I will then remove components of the background, or foreground, or pattern (on clothing, for example), or I will add more light, shadow, color ... or diminish the color saturation in a given area; therefore, my camera has been used as an amazing initial tool in my long process, but my painting no longer resembles my photo-reference in many important ways. I, as the artist have the ability to enhance every desirable feature of my photo reference in order to make the painting much better than the photo ever could be. It’s never a situation of “copying exact” … yet, that is the accusation by those opposed to realism, by people who never even saw my photo reference.
A few years ago a fellow artist who paints very expressionistically told me they really loved what I was doing with my portraits … but could not wait to see what I was going to do ten years down the road, when I “loosened up!” I didn’t even know how to respond to that, so I remember just walking away.
Why is it that many contemporary artists feel that to display “growth” or “maturity” in an artist’s work, they must become “looser”? Why? Can I not express growth by continuing to pursue the perfection of realism? Can I not stay “in my lane” and just be happy? I have another artist friend who can paint anyone under the table … and her realism is amazing! However, she grew weary of the realistic style several years ago, and said she was becoming bored. Realism no longer challenged her … or excited her, so she “ turned around mid-stream” and began painting in a completely different style. She now creates wonderfully fun, whimsical characters, and there is little to no realism in her paintings. I applaud her because she is having fun, and she has found her passion for art again. It's taken her a while to pave her new artistic path, and find acceptance away from her old style of realism, but she’s there now and so happy! So I will restate my very opinionated opinion: I am happy with the path I’m on too!
All I ask is that my chosen style of Realism is respected, not put down as antiquated, uneducated, or artistically immature. Realism is an art-form just as worthy of respect and admiration in the art community as any other creative style. Oh, how I wish more art judges felt this way … but sadly, they do not.

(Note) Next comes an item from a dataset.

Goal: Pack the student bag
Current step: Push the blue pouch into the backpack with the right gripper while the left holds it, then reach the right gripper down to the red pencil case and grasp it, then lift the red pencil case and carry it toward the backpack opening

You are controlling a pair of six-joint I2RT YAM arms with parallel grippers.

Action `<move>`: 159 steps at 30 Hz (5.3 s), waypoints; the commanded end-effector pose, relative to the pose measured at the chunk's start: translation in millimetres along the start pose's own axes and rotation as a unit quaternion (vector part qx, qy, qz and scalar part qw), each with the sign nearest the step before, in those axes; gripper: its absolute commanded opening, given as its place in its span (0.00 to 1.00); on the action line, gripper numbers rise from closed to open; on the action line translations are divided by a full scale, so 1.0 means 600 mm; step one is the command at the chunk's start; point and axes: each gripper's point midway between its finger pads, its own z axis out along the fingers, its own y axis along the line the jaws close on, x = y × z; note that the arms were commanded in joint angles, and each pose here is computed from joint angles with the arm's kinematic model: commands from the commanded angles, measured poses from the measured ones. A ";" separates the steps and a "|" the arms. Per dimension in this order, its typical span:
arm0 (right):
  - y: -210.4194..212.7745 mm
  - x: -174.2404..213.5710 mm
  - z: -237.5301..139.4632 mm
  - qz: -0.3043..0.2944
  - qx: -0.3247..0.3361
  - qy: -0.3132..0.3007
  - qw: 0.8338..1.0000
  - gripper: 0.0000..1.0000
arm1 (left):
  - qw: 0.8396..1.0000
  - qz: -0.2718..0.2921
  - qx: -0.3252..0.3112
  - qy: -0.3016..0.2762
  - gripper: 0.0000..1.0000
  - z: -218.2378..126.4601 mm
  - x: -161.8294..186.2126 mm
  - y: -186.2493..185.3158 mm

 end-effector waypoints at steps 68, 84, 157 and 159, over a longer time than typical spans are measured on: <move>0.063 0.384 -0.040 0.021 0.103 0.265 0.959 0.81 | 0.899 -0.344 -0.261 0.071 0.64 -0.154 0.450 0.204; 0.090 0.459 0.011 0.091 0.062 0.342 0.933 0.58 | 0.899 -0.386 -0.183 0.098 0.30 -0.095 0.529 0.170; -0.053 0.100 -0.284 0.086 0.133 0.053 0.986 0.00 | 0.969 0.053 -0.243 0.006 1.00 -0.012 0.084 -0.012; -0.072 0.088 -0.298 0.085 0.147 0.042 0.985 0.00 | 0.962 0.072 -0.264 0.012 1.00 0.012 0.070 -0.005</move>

Oh well, I’ve had my say now, so thank you for hanging in there for this one! (Can you tell this is a sort of "hot spot" for me?!) At least I find myself in very good company. When the 19th-century French oil-painting master, William A. Bouguereau, won the “Prix de Rome” and became one of the best selling artists in Europe, the age of Impressionism/
Expressionism had dawned around him, and he was looked down on and shunned by most of his peers for stubbornly refusing to “join the movement and loosen his style." His name was actually used as a curse-word for labeling something as “inferior art.” It was said that a piece of bad art had been “bouguereau’d” -- a word that was spit out of the mouth with great sarcasm and disdain, yet he never wavered in his realistic approach to painting the human ideal. He lived and died a Realist.
Bouguereau and I would have been great friends, I think.